Die Beteiligten hatten keineswegs nur edle Motive

Die Atmosphäre in Genf hätte für die kleine Delegation der deutschen Regierung kaum freundlicher sein können. Als Deutschland in den Völkerbund eintrat, wurden seine Abgesandten, an ihrer Spitze der Außenminister Gustav Stresemann, bei schönstem Spätsommerwetter herzlich empfangen. Mit stürmischem Beifall begrüßte die Völkerbundsversammlung, die in der schweizerischen Stadt tagte, am Morgen des 10. September 1926 die deutsche Delegation bei ihrem Einzug ins Plenum. Unmittelbar zuvor, um 10.35 Uhr, war dort der formelle Beschluß über die Aufnahme des neuen Mitgliedes verkündet worden. Der im Ersten Weltkrieg unterlegene Staat gehörte nun der großen internationalen Organisation an, die von den Siegermächten auf der Versailler Friedenskonferenz gegründet wurde, - um den Krieg als ein Mittel der Politik überflüssig zu machen.
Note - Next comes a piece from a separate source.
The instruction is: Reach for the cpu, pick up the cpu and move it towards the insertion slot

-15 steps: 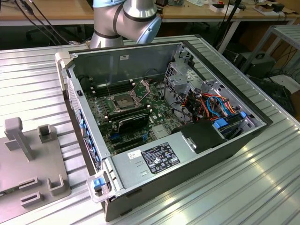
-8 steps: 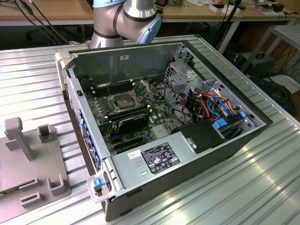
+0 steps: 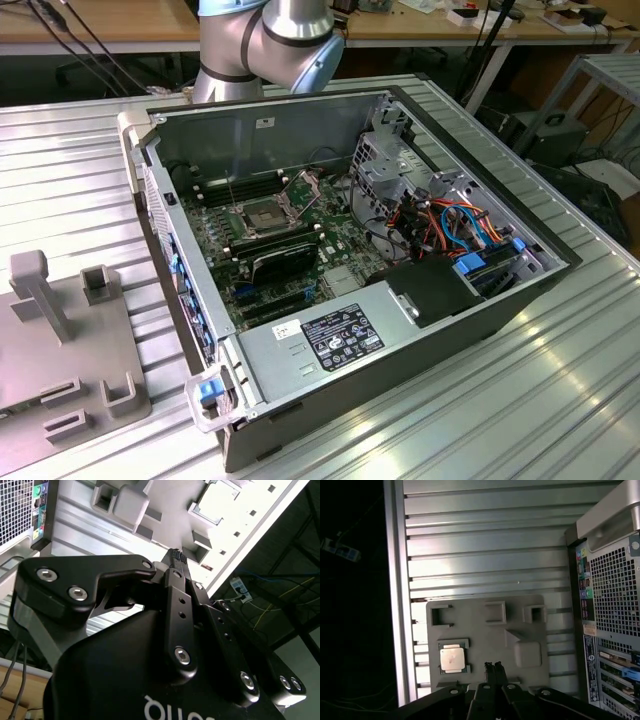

Dem feierlichen Aufnahmeakt waren monatelange politische Auseinandersetzungen um den Beitritt Deutschlands vorausgegangen. Zwar hatte Stresemann bereits im Oktober 1925 mit dem Abschluß der sogenannten Locarno-Verträge die Isolierung Deutschlands in Nachkriegseuropa durchbrochen, dennoch verzögerte sich die Einbeziehung in die Genfer Liga. Ausschlaggebend dafür waren in erster Linie Statusfragen. Im März 1926 scheiterte die Aufnahme Deutschlands an der Nichteinigung über die Besetzung des Völkerbundsrates. Die deutsche Regierung hatte Anspruch auf einen ständigen Sitz in diesem Gremium erhoben, der ihr auch eingeräumt werden sollte. Dieses Zugeständnis verlangten dann aber ebenso andere Staaten: Polen, Spanien und Brasilien. Wünsche, die für die deutschen Verhandlungspartner indiskutabel waren, sie sahen darin eine Abwertung ihrer eigenen Position. Da kurzfristig kein Kompromiß gefunden wurde, vertagte die Völkerbundsversammlung das Problem auf ihre nächste Sitzung im September 1926. Zur Lösung des Prestigekampfes wurden drei "halbständige" Sitze eingerichtet.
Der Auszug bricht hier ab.